- A managed Natural Language Processing (NLP) service that you can use to extract meaningful information from unstructured texts so you can analyze them in a human-like context.
- It is an off-the-shelf solution that does not require deep machine learning expertise to get started.
- Works with social media feeds, web pages, comments, product reviews, articles, or emails.
- Can analyze texts in real-time by using built-in and custom models.
Common Use Cases
- Sentiment analysis for social media posts
- Organize documents by topics
- Knowledge management and discovery
- Classifies support tickets for better issue handling
- Medical cohort analysis
Amazon Comprehend generates insights in six (6) categories:
- Detects and categorizes real-world objects like date, organization, person, quantity, brands, or even a title given to a song or movie.
- Custom Entity Recognition
- Allows you to identify new entities that are not supported by the preset entities.
- This is useful if you want to extract entities that are specific only to your business, such as product codes.
- Detects and classifies emotions into neutral, positive, negative, or mixed.
- Detects the language used in a text by using identifiers from RFC 5646.
- Useful for multilingual companies or applications.
- Key Phrases
- A key phrase refers to a noun or a noun phrase that describes a particular thing.
- Personally Identifiable Information (PII)
- Determines sensitive information that could be used to identify a person, such as full name, birth date, bank account number, phone number, or email.
- Determine the different parts of speech used in the document, such as noun, pronoun, verb, adjective, adverb, etc.
- Each insight is associated with a confidence score.

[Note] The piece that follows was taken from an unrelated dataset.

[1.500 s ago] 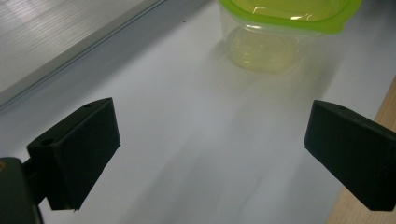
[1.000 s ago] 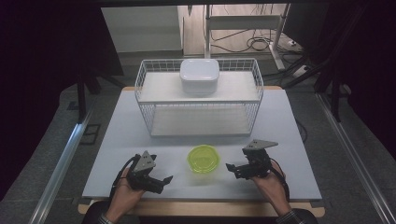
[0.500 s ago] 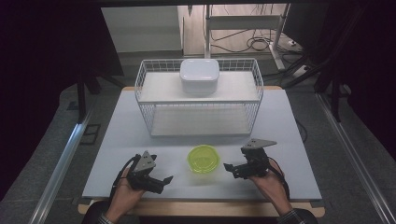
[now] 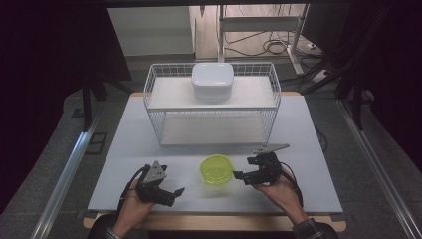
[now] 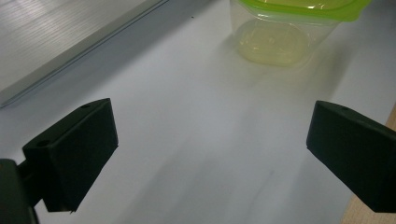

- A confidence score is between 0 and 100, indicating the probability that a given prediction is correct.
- A product review with a positive sentiment and a 0.99 confidence score highly suggest positive feedback from a customer.
- Topic Modeling
- Classifies a collection of documents according to its common subject.
- For example, you can use Topic Modeling to categorize news articles into politics, sports, business, entertainment, etc.
- Comprehend custom
- It helps non-experts in machine learning build and train their own NLP models suited to their specific needs.
- Amazon Comprehend uses a machine learning method called transfer learning to train custom models.
- Charges are based on units where a single unit is equal to 100 characters.
- 3 unit (300 characters) minimum charge per request.
- All insights except for Syntax analysis are charged for $0.0001 per 10M units. Syntax Analysis is charged for $0.00005 per 10M units.
- Topic Modeling has a flat rate of $1.00 per job.